Le nouveau règlement impose aux écoles 200 jours de cours obligatoiresinterdisant effectivement toutes les fêtes et activités supplémentaires pendant la semaine. Le résultat ? Fini les représentations scolaires, plus de travail pour les artistes et, comme on dit, « les enfants sans sourire ».

Le décret qui « annule » les fêtes scolaires

Tout cela découle d'une décision prise en février par le gouvernement du président nouvellement élu Rodrigo Paz. L’objectif semble noble – s’assurer que les élèves ne manquent pas une heure de cours – mais la méthode a fait des ravages. En pratique, les fêtes scolaires (au cours desquelles des clowns sont généralement embauchés) ne sont plus autorisées en semaine.

Si une école souhaite faire la fête, elle ne peut le faire que le week-end et sur la base du volontariat. Vous comprendrez bien que pour ceux qui en vivent, comme le leader syndical des clowns Wilder Ramirez (connu de tous sous le nom de Zapallito), c'est un coup très dur : les revenus de centaines de familles sont menacés juste avant le 12 avril Journée des enfants Bolivien.
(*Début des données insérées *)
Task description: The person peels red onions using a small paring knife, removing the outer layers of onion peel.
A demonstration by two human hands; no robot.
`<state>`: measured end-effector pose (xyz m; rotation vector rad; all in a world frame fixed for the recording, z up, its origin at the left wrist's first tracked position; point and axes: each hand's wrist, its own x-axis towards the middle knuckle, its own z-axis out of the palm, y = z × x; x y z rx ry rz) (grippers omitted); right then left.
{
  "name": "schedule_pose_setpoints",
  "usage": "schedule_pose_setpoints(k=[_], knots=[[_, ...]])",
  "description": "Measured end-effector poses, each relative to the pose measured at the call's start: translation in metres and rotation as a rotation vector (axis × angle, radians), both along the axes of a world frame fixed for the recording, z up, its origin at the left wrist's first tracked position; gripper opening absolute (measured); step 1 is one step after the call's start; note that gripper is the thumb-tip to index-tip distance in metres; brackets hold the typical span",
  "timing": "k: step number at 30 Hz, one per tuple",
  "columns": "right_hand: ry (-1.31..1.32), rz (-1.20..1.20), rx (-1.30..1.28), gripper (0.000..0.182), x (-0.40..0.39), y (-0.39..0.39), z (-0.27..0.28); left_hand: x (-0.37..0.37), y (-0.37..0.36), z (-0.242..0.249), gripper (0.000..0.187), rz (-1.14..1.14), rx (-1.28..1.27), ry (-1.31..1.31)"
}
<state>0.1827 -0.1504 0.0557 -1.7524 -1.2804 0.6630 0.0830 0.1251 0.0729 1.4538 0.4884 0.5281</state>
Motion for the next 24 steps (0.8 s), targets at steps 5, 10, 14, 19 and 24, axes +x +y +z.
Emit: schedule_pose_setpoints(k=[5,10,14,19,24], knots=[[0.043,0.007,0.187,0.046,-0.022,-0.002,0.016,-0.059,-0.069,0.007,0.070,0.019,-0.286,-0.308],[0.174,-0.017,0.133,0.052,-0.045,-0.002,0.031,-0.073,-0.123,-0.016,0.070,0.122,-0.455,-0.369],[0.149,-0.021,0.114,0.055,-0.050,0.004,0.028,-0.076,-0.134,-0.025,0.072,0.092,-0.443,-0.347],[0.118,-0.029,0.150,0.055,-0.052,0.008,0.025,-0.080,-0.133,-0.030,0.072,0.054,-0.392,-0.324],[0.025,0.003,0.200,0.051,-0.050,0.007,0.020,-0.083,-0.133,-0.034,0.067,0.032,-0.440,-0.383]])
Pas seulement les nez rouges : une crise qui touche tout le monde

La protestation ne concerne pas seulement ceux qui portent des perruques colorées. Aux côtés des clowns, dans les rues de La Paz, il y avait aussi :

  • Tailleurs et costumiersqui confectionnent des vêtements pour les pièces de théâtre et les défilés de mode.

  • Photographesqui documentent les événements scolaires.

  • Artisansqui vendent des gadgets et des décorations.

La situation est grave parce que La Bolivie traverse une crise économique très lourde : les réserves de gaz naturel (leur principale ressource) s’effondrent et les dollars s’épuisent. Dans un tel contexte, perdre même un petit revenu pendant les vacances scolaires signifie ne plus pouvoir faire ses courses.

La réponse du gouvernement (et la colère de la rue)

Tandis que des clowns tiraient de petits feux d'artifice et sifflaient devant le ministère de l'Éducation, le gouvernement tentait de calmer le jeu. Les responsables ont promis qu'ils accepteraient les critiques à l'égard du décret de 2027.

Oui, vous avez bien lu : dans une bonne année. Une réponse qui n’a pas du tout plu aux manifestants, qui se demandaient ironiquement si le ministre de l’Éducation avait déjà été un enfant. Pour l'heure, la bataille continue : entre pancarte de protestation et nez rouge, les clowns boliviens n'ont pas l'intention de cesser de se faire entendre.